▸ Exercise prompt
Quote exactly and only this range of lines in the data below: the line that holds "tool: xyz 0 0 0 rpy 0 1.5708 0" to the line that holds "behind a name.", both included.

Records from a data collection:
☆ ☆ ☆ ☆ ☆ ☆ ☆

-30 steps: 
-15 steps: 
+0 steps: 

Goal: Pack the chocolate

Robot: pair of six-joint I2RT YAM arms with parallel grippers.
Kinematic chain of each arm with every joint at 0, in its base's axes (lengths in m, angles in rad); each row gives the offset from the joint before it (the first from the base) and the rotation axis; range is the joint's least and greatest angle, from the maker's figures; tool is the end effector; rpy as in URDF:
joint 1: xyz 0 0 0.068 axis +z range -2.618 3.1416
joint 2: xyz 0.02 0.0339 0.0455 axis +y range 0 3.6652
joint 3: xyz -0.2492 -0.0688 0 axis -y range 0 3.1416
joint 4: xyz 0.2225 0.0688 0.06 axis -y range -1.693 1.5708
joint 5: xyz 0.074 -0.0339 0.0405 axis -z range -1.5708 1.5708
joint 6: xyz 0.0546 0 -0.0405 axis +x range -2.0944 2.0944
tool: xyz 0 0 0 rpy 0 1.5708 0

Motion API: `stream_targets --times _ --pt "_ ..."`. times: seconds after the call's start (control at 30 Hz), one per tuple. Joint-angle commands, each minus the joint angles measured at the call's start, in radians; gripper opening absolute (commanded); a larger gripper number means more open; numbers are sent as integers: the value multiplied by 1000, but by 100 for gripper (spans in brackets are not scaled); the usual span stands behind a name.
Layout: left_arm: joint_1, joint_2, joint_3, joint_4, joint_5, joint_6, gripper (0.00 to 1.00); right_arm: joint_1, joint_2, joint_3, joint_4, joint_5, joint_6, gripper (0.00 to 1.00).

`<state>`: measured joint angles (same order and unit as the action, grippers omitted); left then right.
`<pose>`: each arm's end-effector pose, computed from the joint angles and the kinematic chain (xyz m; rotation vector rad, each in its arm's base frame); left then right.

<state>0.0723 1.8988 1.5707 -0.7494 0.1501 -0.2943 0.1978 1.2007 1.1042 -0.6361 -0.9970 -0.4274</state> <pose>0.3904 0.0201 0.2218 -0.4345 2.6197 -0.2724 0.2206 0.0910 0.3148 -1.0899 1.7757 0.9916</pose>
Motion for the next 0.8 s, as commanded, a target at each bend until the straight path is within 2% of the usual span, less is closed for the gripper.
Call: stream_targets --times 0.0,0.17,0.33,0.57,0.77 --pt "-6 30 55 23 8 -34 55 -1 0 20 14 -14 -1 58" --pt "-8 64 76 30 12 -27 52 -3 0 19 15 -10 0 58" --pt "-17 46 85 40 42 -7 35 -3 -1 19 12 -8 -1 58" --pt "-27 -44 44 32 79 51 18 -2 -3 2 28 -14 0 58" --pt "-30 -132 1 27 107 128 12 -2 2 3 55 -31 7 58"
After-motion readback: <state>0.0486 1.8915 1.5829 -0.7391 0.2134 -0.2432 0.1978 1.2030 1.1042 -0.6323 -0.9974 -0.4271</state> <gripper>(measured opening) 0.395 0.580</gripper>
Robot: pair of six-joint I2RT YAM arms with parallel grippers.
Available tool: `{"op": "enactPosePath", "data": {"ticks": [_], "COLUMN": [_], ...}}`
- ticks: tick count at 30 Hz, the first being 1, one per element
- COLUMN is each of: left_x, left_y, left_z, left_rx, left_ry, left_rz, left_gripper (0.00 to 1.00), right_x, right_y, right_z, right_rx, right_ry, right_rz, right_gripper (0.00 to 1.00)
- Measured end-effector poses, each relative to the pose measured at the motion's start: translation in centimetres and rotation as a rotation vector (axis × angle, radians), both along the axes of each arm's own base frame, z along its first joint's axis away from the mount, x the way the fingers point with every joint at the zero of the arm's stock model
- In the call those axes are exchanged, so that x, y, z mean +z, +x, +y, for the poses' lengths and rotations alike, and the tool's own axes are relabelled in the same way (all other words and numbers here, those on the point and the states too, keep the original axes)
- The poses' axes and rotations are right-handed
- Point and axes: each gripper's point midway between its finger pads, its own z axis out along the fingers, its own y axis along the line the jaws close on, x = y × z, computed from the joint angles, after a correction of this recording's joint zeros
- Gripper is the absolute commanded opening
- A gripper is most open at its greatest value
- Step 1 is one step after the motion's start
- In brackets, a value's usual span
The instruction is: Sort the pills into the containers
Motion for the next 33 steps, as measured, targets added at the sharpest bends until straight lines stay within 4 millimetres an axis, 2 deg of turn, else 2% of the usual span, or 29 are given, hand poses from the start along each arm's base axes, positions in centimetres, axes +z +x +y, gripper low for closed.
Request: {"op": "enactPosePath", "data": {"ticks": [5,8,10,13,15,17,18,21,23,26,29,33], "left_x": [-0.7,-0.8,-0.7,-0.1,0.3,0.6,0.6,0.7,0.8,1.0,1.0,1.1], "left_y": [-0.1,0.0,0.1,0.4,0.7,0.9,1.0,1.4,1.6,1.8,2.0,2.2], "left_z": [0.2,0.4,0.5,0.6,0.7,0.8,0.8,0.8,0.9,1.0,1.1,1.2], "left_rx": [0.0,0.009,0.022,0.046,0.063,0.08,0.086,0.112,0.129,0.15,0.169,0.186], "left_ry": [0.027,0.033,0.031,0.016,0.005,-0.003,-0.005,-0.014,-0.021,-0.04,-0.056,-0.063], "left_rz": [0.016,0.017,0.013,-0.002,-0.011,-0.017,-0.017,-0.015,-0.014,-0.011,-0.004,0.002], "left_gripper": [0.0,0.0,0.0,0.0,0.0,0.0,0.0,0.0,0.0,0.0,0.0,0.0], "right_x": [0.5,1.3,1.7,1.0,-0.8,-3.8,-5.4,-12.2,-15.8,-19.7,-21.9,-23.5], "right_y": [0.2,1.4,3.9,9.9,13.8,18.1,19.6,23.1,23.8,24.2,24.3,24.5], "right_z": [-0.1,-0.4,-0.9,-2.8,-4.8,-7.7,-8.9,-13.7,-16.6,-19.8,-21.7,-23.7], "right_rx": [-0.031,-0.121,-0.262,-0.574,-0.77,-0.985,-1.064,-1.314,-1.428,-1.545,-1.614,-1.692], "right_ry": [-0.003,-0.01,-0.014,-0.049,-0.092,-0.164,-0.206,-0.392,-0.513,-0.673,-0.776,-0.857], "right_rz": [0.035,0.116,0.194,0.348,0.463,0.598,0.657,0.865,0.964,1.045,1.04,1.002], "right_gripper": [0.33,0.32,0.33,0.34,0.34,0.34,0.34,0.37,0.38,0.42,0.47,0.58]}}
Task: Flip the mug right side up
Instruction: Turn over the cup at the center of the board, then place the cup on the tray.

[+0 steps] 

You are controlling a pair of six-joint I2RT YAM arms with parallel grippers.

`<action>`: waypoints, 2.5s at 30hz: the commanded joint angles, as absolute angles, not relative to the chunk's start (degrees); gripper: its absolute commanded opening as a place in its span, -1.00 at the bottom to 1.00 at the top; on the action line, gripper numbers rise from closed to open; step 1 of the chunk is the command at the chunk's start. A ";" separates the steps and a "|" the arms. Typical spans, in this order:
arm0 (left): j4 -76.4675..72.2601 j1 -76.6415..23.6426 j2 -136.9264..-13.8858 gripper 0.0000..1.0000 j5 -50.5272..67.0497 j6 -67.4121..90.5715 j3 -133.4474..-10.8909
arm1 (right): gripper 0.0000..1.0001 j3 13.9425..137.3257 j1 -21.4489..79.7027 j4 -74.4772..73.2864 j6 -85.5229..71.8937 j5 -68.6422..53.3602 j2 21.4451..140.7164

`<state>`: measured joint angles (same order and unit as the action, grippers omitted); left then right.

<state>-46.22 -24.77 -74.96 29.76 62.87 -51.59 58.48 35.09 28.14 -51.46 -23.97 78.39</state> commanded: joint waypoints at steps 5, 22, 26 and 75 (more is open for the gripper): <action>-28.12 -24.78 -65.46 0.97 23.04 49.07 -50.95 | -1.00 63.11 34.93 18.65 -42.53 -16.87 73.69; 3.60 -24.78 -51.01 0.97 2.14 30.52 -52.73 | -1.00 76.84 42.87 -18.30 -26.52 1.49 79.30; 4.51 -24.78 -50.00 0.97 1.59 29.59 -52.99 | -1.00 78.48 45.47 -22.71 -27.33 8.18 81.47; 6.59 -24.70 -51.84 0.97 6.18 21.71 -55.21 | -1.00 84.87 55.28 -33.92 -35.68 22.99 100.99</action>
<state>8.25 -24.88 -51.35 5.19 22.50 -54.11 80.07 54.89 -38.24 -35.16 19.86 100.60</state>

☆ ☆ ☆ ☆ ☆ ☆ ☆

▸ Problem solution
tool: xyz 0 0 0 rpy 0 1.5708 0

Motion API: `stream_targets --times _ --pt "_ ..."`. times: seconds after the call's start (control at 30 Hz), one per tuple. Joint-angle commands, each minus the joint angles measured at the call's start, in radians; gripper opening absolute (commanded); a larger gripper number means more open; numbers are sent as integers: the value multiplied by 1000, but by 100 for gripper (spans in brackets are not scaled); the usual span stands behind a name.

Nothing more remains to be added to the answer.